Exercise instructions:
After finding "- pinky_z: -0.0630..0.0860" in the data, write out its line and all following lines without change, up to and including the last one. Leave out pictures.
━━━━
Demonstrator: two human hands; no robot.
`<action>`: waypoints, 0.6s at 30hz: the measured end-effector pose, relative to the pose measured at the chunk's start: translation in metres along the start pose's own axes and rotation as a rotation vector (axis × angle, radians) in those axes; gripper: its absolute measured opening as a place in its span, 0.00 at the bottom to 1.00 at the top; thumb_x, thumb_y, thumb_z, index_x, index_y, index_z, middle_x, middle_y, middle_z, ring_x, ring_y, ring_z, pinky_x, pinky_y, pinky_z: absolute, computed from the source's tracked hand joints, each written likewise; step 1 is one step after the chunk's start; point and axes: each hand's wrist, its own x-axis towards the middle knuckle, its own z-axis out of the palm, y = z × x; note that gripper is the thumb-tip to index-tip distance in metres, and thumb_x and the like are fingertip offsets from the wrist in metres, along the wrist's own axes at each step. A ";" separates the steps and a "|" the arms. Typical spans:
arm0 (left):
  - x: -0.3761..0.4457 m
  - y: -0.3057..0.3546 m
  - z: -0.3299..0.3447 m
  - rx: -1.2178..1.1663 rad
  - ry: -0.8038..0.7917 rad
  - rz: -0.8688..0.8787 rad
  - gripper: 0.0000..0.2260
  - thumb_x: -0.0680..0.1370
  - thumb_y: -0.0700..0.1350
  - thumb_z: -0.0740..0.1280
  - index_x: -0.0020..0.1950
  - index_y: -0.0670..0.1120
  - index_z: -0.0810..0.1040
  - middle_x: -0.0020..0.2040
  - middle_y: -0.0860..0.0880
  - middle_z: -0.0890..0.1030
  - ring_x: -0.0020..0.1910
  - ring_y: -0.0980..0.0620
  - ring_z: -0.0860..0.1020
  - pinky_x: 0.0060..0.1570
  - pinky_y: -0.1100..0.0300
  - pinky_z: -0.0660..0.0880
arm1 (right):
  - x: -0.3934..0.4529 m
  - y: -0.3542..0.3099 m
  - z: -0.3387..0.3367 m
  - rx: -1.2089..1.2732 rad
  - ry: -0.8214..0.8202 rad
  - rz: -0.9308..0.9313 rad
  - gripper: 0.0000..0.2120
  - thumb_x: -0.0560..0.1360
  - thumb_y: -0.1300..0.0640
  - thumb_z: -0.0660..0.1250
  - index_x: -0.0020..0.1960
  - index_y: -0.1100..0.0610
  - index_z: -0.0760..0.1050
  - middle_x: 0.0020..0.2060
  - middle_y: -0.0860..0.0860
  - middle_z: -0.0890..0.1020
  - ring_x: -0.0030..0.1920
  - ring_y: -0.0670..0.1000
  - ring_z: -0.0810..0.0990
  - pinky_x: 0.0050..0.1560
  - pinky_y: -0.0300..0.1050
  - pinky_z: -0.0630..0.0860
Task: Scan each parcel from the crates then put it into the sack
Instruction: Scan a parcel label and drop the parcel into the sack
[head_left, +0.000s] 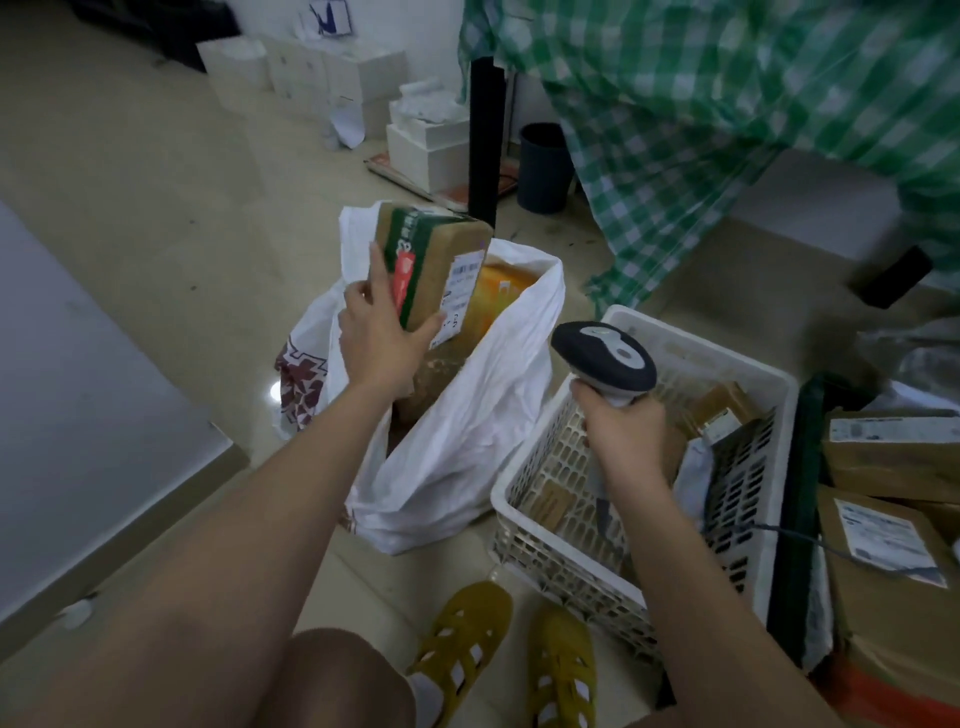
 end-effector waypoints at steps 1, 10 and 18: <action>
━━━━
Task result:
  - pinky_z: -0.0630..0.0860
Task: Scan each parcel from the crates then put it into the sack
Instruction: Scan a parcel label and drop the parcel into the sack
[head_left, +0.000s] 
 end-effector waypoints at steps 1, 10 and 18: <action>

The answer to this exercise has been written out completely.